What is being asked: Lines from the beginning of the data through the line containing "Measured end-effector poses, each" are to be copied exactly, with no other line included.
--- Raw data ---
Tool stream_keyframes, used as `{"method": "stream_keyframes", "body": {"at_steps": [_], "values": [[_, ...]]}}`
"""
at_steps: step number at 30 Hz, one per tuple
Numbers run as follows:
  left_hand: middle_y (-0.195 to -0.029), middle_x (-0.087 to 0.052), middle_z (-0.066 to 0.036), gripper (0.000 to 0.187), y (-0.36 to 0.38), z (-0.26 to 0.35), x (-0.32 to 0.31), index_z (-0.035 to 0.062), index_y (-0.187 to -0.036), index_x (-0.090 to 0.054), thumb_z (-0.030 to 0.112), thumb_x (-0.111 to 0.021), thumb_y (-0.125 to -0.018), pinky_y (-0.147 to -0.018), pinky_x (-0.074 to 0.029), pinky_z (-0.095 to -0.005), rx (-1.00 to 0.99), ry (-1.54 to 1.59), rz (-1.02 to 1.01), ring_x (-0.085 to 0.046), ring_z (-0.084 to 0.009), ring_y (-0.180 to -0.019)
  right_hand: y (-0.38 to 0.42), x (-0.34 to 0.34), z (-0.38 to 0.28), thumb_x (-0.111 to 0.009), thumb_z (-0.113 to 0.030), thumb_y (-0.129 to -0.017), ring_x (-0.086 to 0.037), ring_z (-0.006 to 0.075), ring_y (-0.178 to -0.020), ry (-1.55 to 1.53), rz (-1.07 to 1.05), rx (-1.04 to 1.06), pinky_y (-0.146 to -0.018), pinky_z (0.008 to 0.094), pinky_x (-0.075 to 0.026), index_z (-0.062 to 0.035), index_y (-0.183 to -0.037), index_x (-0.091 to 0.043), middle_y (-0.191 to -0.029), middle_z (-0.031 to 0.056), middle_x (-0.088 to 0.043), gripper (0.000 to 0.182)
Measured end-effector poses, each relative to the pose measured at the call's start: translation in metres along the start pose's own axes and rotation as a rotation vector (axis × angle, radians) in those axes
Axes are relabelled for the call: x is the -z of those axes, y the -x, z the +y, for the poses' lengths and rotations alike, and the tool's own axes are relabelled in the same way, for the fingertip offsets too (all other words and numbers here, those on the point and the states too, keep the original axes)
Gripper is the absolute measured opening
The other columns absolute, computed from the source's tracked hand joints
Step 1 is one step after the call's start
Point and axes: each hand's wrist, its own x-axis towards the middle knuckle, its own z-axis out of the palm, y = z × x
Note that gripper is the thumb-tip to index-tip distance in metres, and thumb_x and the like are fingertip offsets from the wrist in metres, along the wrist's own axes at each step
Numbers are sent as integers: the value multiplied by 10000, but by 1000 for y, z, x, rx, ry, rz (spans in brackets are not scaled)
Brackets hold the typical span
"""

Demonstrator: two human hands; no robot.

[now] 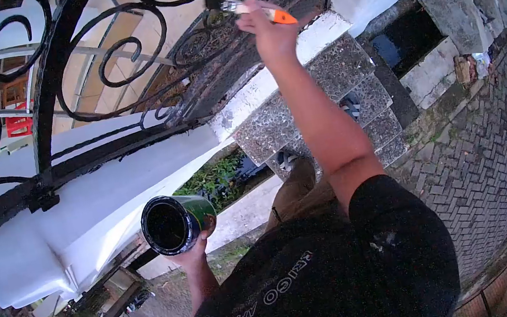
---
Result of this exercise:
Tool stream_keyframes, used as `{"method": "stream_keyframes", "body": {"at_steps": [_], "values": [[_, ...]]}}`
"""
at_steps: step number at 30 Hz, one per tuple
Numbers run as follows:
  left_hand: middle_y (-0.195 to -0.029), middle_x (-0.087 to 0.052), middle_z (-0.066 to 0.036), gripper (0.000 to 0.187), y (-0.36 to 0.38), z (-0.26 to 0.35), x (-0.32 to 0.31), index_z (-0.035 to 0.062), index_y (-0.187 to -0.036), index_x (-0.090 to 0.054), thumb_z (-0.030 to 0.112), thumb_x (-0.111 to 0.021), thumb_y (-0.125 to -0.018), pinky_y (-0.147 to -0.018), pinky_x (-0.074 to 0.029), pinky_z (-0.095 to -0.005), rx (-1.00 to 0.99), ry (-1.54 to 1.59), rz (-1.02 to 1.01), ring_x (-0.085 to 0.046), ring_z (-0.084 to 0.009), ring_y (-0.180 to -0.019)
  right_hand: y (-0.38 to 0.42), x (-0.34 to 0.34), z (-0.38 to 0.28), thumb_x (-0.111 to 0.009), thumb_z (-0.113 to 0.030), thumb_y (-0.129 to -0.017), ring_x (-0.086 to 0.037), ring_z (-0.006 to 0.075), ring_y (-0.178 to -0.020), ry (-1.55 to 1.53), rz (-1.07 to 1.05), rx (-1.04 to 1.06), pinky_y (-0.146 to -0.018), pinky_z (0.008 to 0.094), pinky_x (-0.075 to 0.026), index_z (-0.062 to 0.035), index_y (-0.183 to -0.037), index_x (-0.091 to 0.043), middle_y (-0.191 to -0.029), middle_z (-0.031 to 0.056), middle_x (-0.088 to 0.043), gripper (0.000 to 0.182)
Measured end-effector poses, each relative to the pose measured at the call's start: translation in metres along the start pose's own axes and rotation as a rotation vector (axis × angle, radians) in those axes

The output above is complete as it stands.